Based on the Puerto Rico Supreme Court's analysis, the promissory note that evidences Allied's loan and the mortgage notes that serve as its collateral are negotiable instruments and therefore personal property that are governed by the Commercial Transactions Act. As previously discussed, the prohibitions mentioned in section 9-109(d)(4), section 9-109(d)(5) and section 9-109(d)(11) of the Commercial Transactions Act are not applicable to WM. The promissory note and the mortgage notes are negotiable instruments in nature, and this allows them to be negotiated and its transfer is protected under Chapter 9 of the Commercial Transactions Act. Thus, the Civil Code does not apply, and Allied is precluded from exercising its right to redeem the litigated credit. This court finds that the reasoning used in DLJ and a plain reading of the Puerto Rico Commercial Transactions Act warrants the granting of the summary judgment in favor of WM.

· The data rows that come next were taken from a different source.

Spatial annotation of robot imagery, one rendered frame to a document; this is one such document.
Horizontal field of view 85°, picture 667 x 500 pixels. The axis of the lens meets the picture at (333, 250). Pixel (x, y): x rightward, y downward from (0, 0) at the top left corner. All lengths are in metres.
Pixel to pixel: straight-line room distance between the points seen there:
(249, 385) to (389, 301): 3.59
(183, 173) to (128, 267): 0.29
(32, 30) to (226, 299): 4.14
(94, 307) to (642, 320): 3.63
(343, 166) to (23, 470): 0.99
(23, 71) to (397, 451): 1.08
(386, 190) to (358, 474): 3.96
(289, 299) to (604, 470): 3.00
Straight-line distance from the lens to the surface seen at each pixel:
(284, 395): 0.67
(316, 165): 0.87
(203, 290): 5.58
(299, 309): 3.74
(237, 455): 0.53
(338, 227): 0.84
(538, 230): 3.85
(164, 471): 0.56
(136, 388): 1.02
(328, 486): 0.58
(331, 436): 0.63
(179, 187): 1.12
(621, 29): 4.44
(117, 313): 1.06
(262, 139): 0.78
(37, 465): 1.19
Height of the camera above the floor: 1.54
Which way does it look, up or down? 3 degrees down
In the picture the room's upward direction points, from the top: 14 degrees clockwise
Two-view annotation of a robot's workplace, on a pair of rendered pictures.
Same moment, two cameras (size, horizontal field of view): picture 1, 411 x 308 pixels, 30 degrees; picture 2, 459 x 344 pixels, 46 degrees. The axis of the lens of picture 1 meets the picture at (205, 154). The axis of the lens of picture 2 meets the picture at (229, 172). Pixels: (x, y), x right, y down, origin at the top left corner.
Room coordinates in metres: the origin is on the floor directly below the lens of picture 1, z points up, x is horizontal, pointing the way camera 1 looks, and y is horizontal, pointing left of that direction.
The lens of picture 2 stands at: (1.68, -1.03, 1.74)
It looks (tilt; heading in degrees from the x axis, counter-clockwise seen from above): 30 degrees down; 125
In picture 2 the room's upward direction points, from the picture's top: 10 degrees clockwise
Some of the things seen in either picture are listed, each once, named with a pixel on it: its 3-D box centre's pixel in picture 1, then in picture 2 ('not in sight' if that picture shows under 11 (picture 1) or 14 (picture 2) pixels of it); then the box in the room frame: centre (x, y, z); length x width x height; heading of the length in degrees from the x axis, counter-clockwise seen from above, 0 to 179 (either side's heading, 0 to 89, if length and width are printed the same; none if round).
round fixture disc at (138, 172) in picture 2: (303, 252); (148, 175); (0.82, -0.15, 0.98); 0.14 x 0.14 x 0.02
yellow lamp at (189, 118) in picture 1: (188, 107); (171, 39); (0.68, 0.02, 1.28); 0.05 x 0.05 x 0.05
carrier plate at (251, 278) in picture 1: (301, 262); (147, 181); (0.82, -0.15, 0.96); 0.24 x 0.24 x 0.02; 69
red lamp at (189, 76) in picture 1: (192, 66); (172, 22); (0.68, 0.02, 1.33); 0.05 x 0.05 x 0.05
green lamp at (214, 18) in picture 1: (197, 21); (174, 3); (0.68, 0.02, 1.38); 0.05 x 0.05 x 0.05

As a final matter, this court addresses Allied's allegation that the court is precluded from entering summary judgment in favor of WM because it would be a retroactive ruling that applies the DLJ case to a previous opinion and order that favors Allied, dated June 30, 2017. Rule 54(b) of the Federal Rules Civil Procedure states that an order that adjudicates fewer than all the claims does not end the action as to any of the claims and may be revised at any time before the entry of a judgment adjudicating all the claims and all the parties' rights and responsibilities. Fed. R. Bankr. P. 7054(a) (incorporating Fed. R. Civ. P. 54(b) ). It is well established law that a partial summary judgment has no res judicata effect. Federal Deposit Ins. Corp. v. Massingill, 24 F.3d 768, 774 (5th Cir. 1994). The order granting a partial summary judgment may be subject to revision by the court. Avondale Shipyards, Inc. v. Insured Lloyd's, 786 F.2d 1265, 1269 (5th Cir. 1986). As such, this court may grant WM's motion for summary judgment.
VI. CONCLUSION
Therefore, this court relieves WM from the partial summary judgment order dated June 30, 2017 and grants its motion for summary judgment as to the redemption right and damages. Consequently, Allied's motion for summary judgment is denied.
IT IS SO ORDERED.
In San Juan, Puerto Rico, this 27th of April, 2020.